Resilience of Family Immigrants

As I sit here in my home office, listening to the freezing rain batter against the window, my mind wanders to newly-uncovered family history. Imagine stepping off the grimy ship that has just crossed the churning ocean and sailed up the St. Lawrence River. Your foot springs onto the terrain of the New World in summer or fall. Canada was a strikingly beautiful, raw land. Trees and rocks and rivers were a pleasant change from the dusty, mucky streets of Europe, England and France. The air of this new territory smelled, well… fresh.

The temperatures may have been slowly cooling, but an extra wrap would do for warmth. Then winter arrives, with freezing ice pellets dashing against tender skin, coats that permitted vicious winds to bite through to the soul and footwear that soaked up the moisture from deep snow or puddles from rain. Woodstoves may have kept part of the single-room house warm, but the chill and dampness that blew in through the uninsulated walls settled into bedding and clothing. The good thing about the woodstove was that the kettle was always steaming with boiling hot water. But was there any tea left to enjoy? Was there any food to prepare?

A dear cousin of mine has been doing family research, finding that our ancestors came to the shores of Canada in the mid-1600s.

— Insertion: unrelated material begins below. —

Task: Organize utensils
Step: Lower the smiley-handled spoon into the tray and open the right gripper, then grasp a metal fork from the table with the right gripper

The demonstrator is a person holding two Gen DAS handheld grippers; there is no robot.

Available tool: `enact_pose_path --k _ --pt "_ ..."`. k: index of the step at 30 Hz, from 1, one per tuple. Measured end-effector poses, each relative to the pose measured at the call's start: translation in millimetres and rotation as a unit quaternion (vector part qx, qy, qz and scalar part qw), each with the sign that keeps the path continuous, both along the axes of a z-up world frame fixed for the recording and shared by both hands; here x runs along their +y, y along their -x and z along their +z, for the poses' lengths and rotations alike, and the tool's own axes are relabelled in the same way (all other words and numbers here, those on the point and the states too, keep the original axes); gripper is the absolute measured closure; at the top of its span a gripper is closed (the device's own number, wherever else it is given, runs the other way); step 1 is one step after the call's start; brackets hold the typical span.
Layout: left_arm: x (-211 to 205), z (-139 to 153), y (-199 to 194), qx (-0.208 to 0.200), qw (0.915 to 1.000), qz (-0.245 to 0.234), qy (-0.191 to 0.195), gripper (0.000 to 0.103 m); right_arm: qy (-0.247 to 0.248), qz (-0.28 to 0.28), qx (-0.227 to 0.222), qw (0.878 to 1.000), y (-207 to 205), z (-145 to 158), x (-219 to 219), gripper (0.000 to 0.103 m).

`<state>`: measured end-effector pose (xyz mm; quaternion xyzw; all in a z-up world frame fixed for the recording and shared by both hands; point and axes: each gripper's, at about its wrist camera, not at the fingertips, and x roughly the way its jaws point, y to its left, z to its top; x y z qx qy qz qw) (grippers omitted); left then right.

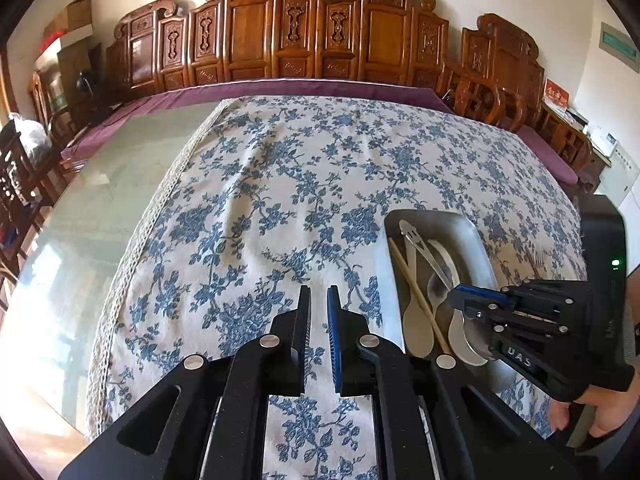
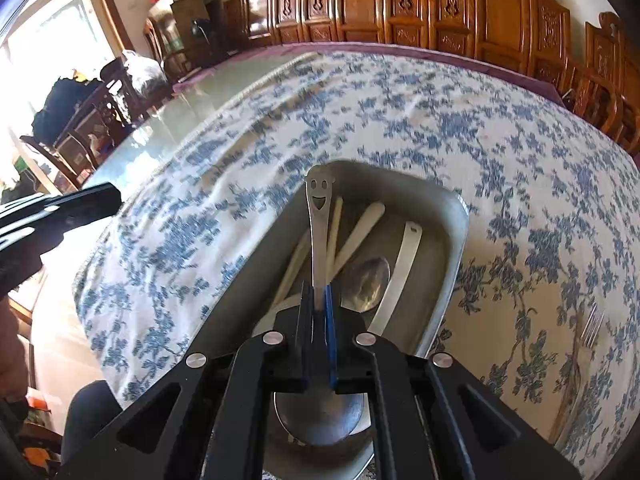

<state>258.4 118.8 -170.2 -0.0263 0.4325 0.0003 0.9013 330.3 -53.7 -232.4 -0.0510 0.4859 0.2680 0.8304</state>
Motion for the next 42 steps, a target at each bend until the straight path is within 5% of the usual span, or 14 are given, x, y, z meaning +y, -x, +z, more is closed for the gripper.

How, I wonder, did these people not only survive the desperate hardships, but thrive to produce children that also survived and continued for generations? How did they find enough food, fight disease, or defend themselves from hungry animals or hostile attackers? How did they stay warm and dry, or was it impossible? Were these particular people helped by natives?

I can’t even imagine how they managed, but I’m certainly glad they did.